The listing below is to be duplicated exactly, with every picture omitted.

Supplied data:
════════════════════

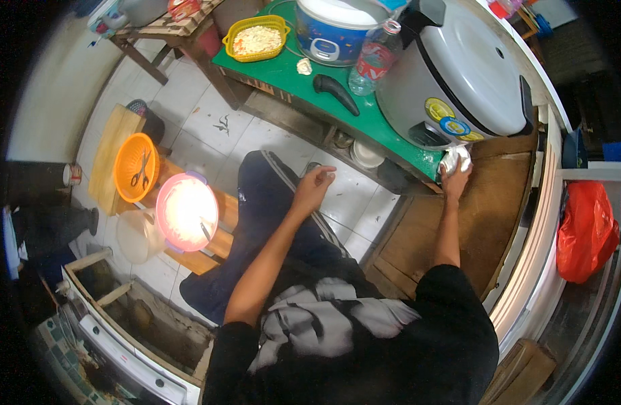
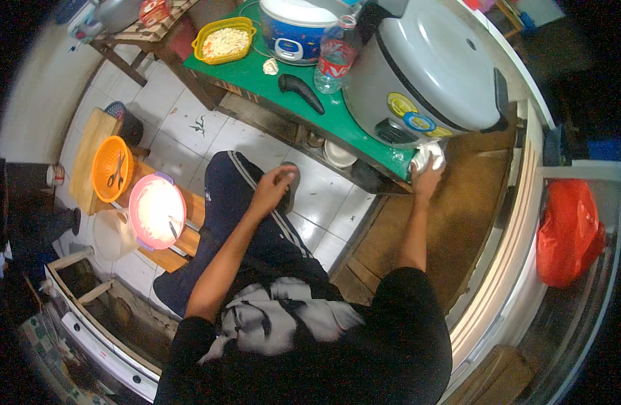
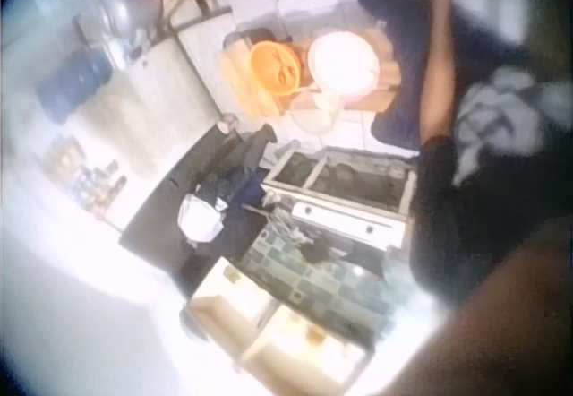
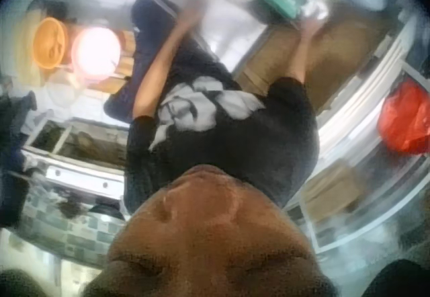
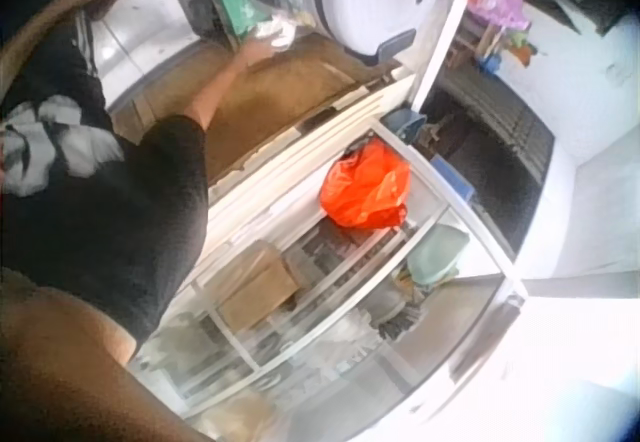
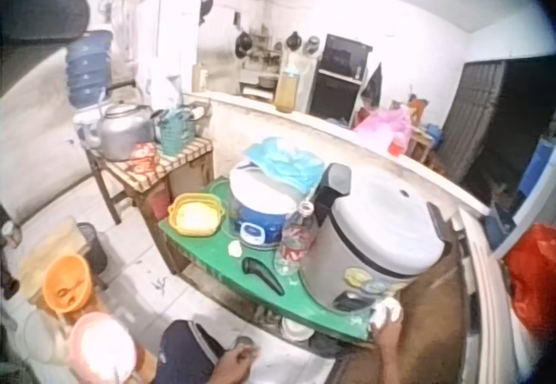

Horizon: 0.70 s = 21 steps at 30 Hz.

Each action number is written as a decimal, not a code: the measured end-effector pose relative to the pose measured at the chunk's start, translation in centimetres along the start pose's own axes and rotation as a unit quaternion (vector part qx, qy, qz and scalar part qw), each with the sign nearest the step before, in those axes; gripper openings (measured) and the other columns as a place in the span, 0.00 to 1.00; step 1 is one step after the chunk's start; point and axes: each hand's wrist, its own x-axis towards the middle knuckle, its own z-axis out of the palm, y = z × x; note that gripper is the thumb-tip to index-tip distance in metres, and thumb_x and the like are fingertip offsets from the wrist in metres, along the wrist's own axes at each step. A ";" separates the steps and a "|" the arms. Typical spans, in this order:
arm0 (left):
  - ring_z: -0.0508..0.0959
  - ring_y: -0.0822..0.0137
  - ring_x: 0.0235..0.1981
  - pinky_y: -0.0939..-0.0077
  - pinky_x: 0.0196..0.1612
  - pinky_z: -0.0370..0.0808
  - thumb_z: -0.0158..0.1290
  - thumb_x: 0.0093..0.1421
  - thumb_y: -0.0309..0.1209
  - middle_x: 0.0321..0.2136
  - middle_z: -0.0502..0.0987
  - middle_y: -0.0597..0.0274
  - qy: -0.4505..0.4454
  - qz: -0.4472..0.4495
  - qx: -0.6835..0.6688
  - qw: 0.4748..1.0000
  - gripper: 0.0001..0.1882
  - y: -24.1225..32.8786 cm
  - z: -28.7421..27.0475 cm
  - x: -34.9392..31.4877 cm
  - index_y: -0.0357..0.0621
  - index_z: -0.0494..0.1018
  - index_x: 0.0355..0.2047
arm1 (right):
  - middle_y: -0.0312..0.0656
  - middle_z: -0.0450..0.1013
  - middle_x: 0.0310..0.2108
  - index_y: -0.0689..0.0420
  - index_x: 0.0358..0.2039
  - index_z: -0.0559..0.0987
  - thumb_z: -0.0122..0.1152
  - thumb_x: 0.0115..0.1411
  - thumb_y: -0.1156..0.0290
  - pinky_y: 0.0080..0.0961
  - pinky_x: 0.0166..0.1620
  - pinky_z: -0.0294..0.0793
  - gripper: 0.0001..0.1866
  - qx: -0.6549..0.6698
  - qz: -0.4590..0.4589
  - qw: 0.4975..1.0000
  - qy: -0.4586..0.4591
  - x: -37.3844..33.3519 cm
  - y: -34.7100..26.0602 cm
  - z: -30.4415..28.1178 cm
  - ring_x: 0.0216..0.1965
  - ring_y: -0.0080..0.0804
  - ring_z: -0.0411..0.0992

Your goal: The person adds a spoonful of white powder from a container into a bowl, and then mixes the ingredients by hand with a spoon to form a dough.

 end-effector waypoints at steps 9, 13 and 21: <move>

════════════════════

Solution for this task:
Horizon: 0.70 s = 21 steps at 30 Hz.

Each action number is written as a decimal, not a code: the measured end-effector pose relative to the pose measured at the chunk's start, translation in centimetres along the start pose's own axes and rotation as a unit quaternion (vector part qx, qy, qz and scalar part qw), each with the sign nearest the step before, in those axes; gripper openings (measured) and the other columns as a place in the span, 0.00 to 1.00; step 1 is one step after the chunk's start; point and axes: each hand's wrist, its own x-axis towards the middle knuckle, its own z-axis out of the palm, y = z × x; note that gripper is the thumb-tip to index-tip distance in metres, and thumb_x and the like are fingertip offsets from the wrist in metres, along the wrist's own axes at each step. A ";" separates the steps and a "|" the arms. Typical spans, in this order:
arm0 (left):
  - ring_z: -0.0508..0.0959
  - ring_y: -0.0822..0.0137
  - ring_x: 0.0235..0.1981
  - pinky_y: -0.0939..-0.0077
  - pinky_x: 0.0196..0.1612
  - pinky_z: -0.0370..0.0808
  - thumb_z: -0.0158..0.1290
  - thumb_x: 0.0093..0.1421
  - thumb_y: -0.0309..0.1209
  - middle_x: 0.0321..0.2136
  - middle_z: -0.0502..0.0987
  - middle_y: -0.0597..0.0274
  - qy: -0.4505..0.4454
  - qz: -0.4472..0.4495
  - qx: -0.6835..0.6688
  - qw: 0.4748..1.0000
  - gripper: 0.0001..0.1882
  - y: -24.1225..32.8786 cm
  - z: -28.7421..27.0475 cm
  - x: -34.9392..31.4877 cm
  - index_y: -0.0357..0.0621
  - index_z: -0.0494..0.1018
  - index_x: 0.0355..0.2047
arm1 (right):
  - middle_y: -0.0312..0.0656
  - middle_z: -0.0450..0.1013
  - middle_x: 0.0310..0.2108
  - index_y: -0.0689..0.0420
  - index_x: 0.0358..0.2039
  - index_z: -0.0559..0.0987
  - thumb_z: -0.0122..0.1152
  - thumb_x: 0.0115..0.1411
  - thumb_y: -0.1156..0.0290
  - pinky_y: 0.0080..0.0961
  - pinky_x: 0.0166..0.1620
  - pinky_z: -0.0294..0.0793
  - gripper: 0.0001..0.1866
  - qx: -0.6549..0.6698
  - qz: -0.4590..0.4589
  - qw: 0.4975..1.0000
  - qy: -0.4586..0.4591
  - x: -37.3844..33.3519 cm
  - y: -34.7100..26.0602 cm
  - z: -30.4415..28.1178 cm
  - ring_x: 0.0216..0.1965
  - ring_y: -0.0080..0.0804
  - ring_z: -0.0411..0.0992

Your goal: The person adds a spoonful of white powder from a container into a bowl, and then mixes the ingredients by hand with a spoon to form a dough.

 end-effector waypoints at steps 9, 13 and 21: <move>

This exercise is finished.